Wraps a function to catch KeyboardInterrupt and SigInt signals.

If running in a Jupyter notebook, this will prevent the kernel from crashing when the user interrupts the execution of a cell and retain the current state.

If running in a script, this will:

catch the KeyboardInterrupt and exit gracefully
catch the SigInt and save a checkpoint before exiting

This is useful for training scripts where you want to be able to stop the training process and save the current state of the model.

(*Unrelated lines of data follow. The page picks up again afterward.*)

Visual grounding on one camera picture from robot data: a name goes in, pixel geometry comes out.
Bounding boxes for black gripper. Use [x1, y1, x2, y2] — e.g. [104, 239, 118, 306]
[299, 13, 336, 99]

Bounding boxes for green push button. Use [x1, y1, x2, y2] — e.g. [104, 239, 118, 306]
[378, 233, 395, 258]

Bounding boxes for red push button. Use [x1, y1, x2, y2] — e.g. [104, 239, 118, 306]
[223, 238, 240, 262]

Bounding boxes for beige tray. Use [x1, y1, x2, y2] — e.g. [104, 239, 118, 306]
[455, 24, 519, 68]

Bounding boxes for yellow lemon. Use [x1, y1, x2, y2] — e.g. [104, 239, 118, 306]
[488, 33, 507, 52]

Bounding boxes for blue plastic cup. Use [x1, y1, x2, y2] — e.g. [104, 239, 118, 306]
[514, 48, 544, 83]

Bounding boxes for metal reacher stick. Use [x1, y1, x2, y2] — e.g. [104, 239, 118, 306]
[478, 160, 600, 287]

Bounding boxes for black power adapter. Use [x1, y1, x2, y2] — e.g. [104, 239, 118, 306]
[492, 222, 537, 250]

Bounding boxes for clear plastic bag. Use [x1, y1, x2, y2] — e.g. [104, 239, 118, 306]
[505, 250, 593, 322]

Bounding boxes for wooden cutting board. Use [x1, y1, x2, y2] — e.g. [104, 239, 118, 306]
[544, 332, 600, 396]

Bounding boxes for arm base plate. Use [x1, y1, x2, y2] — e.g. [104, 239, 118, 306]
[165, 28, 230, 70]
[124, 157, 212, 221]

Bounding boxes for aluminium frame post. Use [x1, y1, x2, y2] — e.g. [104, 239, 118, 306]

Parameters:: fn (Callable) – the function to be wrapped
Returns:: the wrapped function
Return type:: Callable

utils.checkpoints.mammoth_load_checkpoint(checkpoint_path, model=None, ignore_classifier=False, args=None, return_only_args=False)[source]#

Loads the keys from the given checkpoint. - Handles DataParallel and DistributedDataParallel checkpoints. - Handles checkpoints from previous versions of the code. - Handles head initialization for LUCIR.

Parameters:

checkpoint_path (str) – the path to the checkpoint file or URL.
model (Module | None) – the model to be loaded. It can be None ONLY with return_only_args=True.
ignore_classifier – whether to ignore the classifier weights.
args (Namespace | None) – the current arguments. If provided, it will check if the loaded arguments match the current ones.
return_only_args (bool) – if True, only returns the loaded arguments and not the model.

Returns:

the model with the checkpoint loaded.

Return type:

Namespace | Tuple[Module, Dict[str, float | int] | None]

utils.checkpoints.save_mammoth_checkpoint(task, end_task, args, model, results=None, optimizer_st=None, scheduler_st=None, checkpoint_name=None)[source]#

Save a checkpoint for the model for the given task. Handles saving as a single file (will require weights_only=False) or separate weights (can be loaded safely with weights_only=True).